Done. It took me long enough, but I can't believe I'm now done and can start reading other books, which is always a good thing. I'm making a personal vow not to ever take such a long time with a book regardless of how I feel while reading it.
THE DREAM OF PERPETUAL MOTION has a lot going on for it. The fantastical, steampunk world created by Dexter Palmer is quite striking, the writing is extremely funny, at times curiously quirky, sentimental early on, with a huge magical child eye on its first half, and peppered through out, there's are starlingly dark scenes, that though violent, are balance by a sense of humor to keep them from turning you off from its gore.

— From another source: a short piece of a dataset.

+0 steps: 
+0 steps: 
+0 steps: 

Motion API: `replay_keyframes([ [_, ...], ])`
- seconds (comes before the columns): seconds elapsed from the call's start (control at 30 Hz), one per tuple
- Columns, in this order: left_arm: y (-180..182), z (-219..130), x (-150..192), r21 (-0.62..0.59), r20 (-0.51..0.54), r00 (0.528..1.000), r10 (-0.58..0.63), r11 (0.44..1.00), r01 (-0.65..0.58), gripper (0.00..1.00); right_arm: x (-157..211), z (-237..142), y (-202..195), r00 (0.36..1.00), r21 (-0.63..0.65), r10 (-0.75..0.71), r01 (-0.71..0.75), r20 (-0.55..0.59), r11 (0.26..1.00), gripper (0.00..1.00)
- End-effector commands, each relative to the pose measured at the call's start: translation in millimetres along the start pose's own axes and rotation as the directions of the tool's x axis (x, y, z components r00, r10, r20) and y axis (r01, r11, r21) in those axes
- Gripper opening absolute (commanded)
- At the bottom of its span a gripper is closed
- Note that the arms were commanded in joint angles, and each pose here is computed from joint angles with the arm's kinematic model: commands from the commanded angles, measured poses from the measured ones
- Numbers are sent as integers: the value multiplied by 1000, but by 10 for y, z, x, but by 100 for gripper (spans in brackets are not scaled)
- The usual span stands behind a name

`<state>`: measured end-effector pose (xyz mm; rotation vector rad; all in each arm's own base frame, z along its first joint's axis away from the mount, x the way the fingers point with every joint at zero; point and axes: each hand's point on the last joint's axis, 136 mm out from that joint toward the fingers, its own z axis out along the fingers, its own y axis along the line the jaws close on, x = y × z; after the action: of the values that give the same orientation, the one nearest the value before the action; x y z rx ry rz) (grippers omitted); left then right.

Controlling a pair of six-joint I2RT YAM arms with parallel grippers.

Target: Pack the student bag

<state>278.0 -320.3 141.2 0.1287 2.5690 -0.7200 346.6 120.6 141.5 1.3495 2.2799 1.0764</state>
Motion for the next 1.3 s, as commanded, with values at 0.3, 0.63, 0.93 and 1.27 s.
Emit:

Though the story remains compelling, it loses steam after the halfway point, mostly because its main character, Harold Winslow, becomes dour with adulthood (he's recounting his life, and from childhood up to his early twenties his life is most absorbing) and he becomes borderline abstract, almost secondary to all the things happening around him, and not as likable, only because as life dulls him, he becomes a cypher with almost no personality, and I feel like we in turn, lose the sould of the story in the process. Also, the books starts dragging some, to the point that it becomes hard to continued reading, with things happening, it seems, just to make the story longer but not advancing it in any shape or form.

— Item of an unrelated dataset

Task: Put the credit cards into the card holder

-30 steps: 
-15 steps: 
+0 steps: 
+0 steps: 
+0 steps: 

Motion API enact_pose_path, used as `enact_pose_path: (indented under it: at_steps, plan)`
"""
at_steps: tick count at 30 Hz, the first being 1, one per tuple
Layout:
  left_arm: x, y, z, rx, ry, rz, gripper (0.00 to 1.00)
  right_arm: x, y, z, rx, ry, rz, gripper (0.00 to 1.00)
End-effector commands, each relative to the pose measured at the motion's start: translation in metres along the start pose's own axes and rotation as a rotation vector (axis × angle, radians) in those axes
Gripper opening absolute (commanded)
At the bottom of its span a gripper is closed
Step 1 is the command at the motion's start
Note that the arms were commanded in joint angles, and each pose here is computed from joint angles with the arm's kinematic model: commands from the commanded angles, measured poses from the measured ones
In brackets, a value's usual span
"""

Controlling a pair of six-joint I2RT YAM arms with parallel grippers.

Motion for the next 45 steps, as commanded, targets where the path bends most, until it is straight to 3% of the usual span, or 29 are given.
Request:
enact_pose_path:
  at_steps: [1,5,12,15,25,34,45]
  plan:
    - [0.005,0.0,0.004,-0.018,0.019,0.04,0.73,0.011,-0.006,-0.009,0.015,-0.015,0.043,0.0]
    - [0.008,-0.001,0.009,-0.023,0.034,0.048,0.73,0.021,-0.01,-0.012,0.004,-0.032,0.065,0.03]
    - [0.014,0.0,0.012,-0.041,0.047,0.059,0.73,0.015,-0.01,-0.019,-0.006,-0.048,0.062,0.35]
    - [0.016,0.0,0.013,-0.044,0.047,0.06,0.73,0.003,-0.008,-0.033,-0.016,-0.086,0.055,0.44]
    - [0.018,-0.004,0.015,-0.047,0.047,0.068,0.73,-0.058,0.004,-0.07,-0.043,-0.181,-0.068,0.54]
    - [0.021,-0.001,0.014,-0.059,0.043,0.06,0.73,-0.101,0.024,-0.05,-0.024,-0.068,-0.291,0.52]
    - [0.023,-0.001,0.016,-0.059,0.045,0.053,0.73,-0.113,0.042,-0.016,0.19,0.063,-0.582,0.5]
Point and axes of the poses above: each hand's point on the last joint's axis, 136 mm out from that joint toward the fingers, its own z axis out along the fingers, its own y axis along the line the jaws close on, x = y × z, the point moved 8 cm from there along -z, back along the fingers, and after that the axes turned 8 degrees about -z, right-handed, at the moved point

When the story reaches its climax, it feels as though Harold doesn't even want to be there, he's just doing it so that it all ends as it should; if he was an actor in a movie, this would be the equivalent of him phone it in. Which makes me sad, because I really enjoy most of the book, and as a steampunk enthusiast, I love the world Dexter created for it, and how cool it all was at the beginning and how intriguing everything was from the point of view of Harold the kid, Harold the teenager, Harold the young adult, until Harold the 30 year old, left us a bit cold.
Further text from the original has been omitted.